Oral DNP therapy (250 mg twice a day, daily for 5 days and recycled after no medication for 2 days) was initiated after his IV therapy and continued up to 4 months. A repeat prostate biopsy at the end of month 4 was obtained. Pathologic examination revealed disintegration of remaining tumor acini along with the formation of with many epithelial cysts. Occasional residual tumor cells were fractured and disrupted with markedly reduced cytoplasm. There was extensive fibrosis with an apparent increase in the number of stromal cells. Cytoplasm volume was significantly diminished in both the residual tumor and normal cells. Overall, there were very few intact acini or viable acinar cells.

Example 10

Method of Using Dinitrophenol with Biologic Response Modifiers (in the Treatment of Hepatitis C Infection)

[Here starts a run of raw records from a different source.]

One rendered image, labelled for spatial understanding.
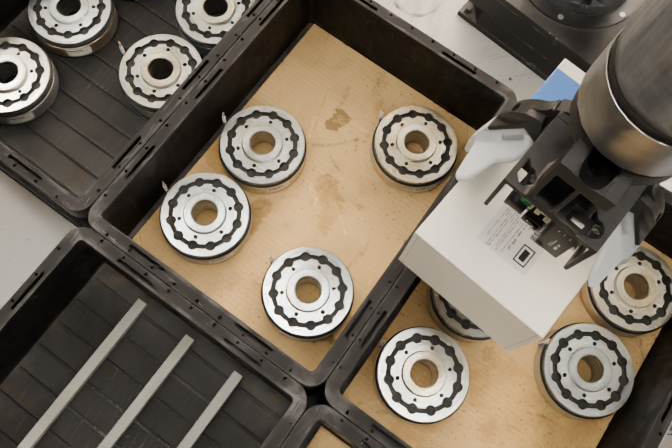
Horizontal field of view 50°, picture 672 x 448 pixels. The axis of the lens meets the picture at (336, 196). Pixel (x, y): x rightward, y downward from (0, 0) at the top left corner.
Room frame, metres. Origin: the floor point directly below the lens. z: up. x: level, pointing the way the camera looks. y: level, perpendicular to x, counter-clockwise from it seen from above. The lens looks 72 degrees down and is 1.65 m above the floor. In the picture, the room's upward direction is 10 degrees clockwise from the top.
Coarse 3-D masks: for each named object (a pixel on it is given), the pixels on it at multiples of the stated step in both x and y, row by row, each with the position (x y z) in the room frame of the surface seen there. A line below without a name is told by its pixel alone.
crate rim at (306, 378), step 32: (288, 0) 0.47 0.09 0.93; (352, 0) 0.48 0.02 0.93; (256, 32) 0.42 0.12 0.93; (416, 32) 0.45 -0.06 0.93; (224, 64) 0.37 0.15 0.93; (448, 64) 0.42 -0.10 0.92; (192, 96) 0.32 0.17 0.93; (512, 96) 0.40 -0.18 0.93; (160, 128) 0.28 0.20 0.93; (448, 192) 0.27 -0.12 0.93; (96, 224) 0.16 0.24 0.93; (192, 288) 0.12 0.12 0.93; (384, 288) 0.15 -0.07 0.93; (224, 320) 0.09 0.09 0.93; (352, 320) 0.12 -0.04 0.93; (320, 384) 0.05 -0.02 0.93
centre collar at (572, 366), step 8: (576, 352) 0.14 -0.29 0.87; (584, 352) 0.14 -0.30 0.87; (592, 352) 0.14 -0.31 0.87; (600, 352) 0.14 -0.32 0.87; (568, 360) 0.13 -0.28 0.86; (576, 360) 0.13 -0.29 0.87; (600, 360) 0.13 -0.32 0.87; (608, 360) 0.13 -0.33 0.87; (568, 368) 0.12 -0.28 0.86; (576, 368) 0.12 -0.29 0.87; (608, 368) 0.12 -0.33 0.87; (576, 376) 0.11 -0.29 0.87; (608, 376) 0.12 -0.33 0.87; (576, 384) 0.10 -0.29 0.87; (584, 384) 0.10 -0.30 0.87; (592, 384) 0.10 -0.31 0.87; (600, 384) 0.11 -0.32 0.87; (608, 384) 0.11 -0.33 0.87; (592, 392) 0.10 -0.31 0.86
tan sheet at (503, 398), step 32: (416, 288) 0.18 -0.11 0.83; (416, 320) 0.14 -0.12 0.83; (576, 320) 0.18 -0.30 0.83; (480, 352) 0.12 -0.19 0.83; (512, 352) 0.13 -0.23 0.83; (640, 352) 0.15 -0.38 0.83; (352, 384) 0.06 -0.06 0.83; (480, 384) 0.09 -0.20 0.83; (512, 384) 0.09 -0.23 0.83; (384, 416) 0.03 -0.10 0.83; (480, 416) 0.05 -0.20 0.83; (512, 416) 0.06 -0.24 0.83; (544, 416) 0.06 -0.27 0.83; (608, 416) 0.08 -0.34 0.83
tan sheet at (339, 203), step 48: (336, 48) 0.47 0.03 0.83; (288, 96) 0.39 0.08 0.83; (336, 96) 0.41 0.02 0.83; (384, 96) 0.42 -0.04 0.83; (336, 144) 0.34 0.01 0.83; (288, 192) 0.27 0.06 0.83; (336, 192) 0.28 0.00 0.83; (384, 192) 0.29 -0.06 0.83; (432, 192) 0.30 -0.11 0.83; (144, 240) 0.18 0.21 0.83; (288, 240) 0.21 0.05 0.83; (336, 240) 0.22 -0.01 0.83; (384, 240) 0.23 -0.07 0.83; (240, 288) 0.14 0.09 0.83; (336, 336) 0.11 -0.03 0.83
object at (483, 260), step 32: (544, 96) 0.29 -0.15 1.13; (480, 192) 0.20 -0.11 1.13; (448, 224) 0.17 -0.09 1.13; (480, 224) 0.17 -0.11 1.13; (512, 224) 0.18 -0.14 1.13; (544, 224) 0.18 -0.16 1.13; (416, 256) 0.15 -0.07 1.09; (448, 256) 0.14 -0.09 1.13; (480, 256) 0.15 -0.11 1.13; (512, 256) 0.15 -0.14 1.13; (544, 256) 0.16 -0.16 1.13; (448, 288) 0.13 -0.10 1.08; (480, 288) 0.12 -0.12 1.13; (512, 288) 0.13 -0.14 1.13; (544, 288) 0.13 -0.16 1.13; (576, 288) 0.14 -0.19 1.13; (480, 320) 0.11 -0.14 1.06; (512, 320) 0.11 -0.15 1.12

History: a 32 year old Investment Banker was evaluated for chronic Hepatitis C infection. She gave a past history of intermittent jaundice, dark urine, mild anorexia, nausea and vomiting. This episode occurred 10 years ago, approximately 3 months after a transfusion (3 units of packed red blood cells) for a cesarean section. She was currently asymptomatic, but on routine health insurance exam she was found to have elevations in her ALT and AST (alanine and aspartate aminotransferase) levels: 140 IU/L and 90 IU/L, respectively. She drank 5-8 glasses of wine per week. Additional laboratory tests identified anti-HCV antibodies with an HCV-RNA level of 5×106/ml. The patient refused to undergo liver biopsy but agreed to treatment with interferon alpha-2b (3 million units injected subcutaneously 3 times per week) and ribavirin (500 mg orally—twice a day). After 12 weeks of treatment she developed lethargy, severe headaches, fever, nausea and depression. Anemia was detected with a hemoglobin concentration of 9.2 g/deciliter. As a result, her dosage of interferon was reduced to 1.5 million units 3 times a week and the dose of ribavirin was reduced to a total of 600 mg/daily. After 6 months of treatment her ALT and AST levels became normal and HCV-RNA became undetectable.

An additional six months of therapy however, failed to sustain her clinical improvement and she was found to have a relapse. Serum HCV-RNA levels rose to 5.2 million copies/ml and liver enzymes increased to 2.5-3 times that of the normal range. She was unable to tolerate any additional ribavirin because of severe anemia. She persistently refused to undergo a percutaneous liver biopsy.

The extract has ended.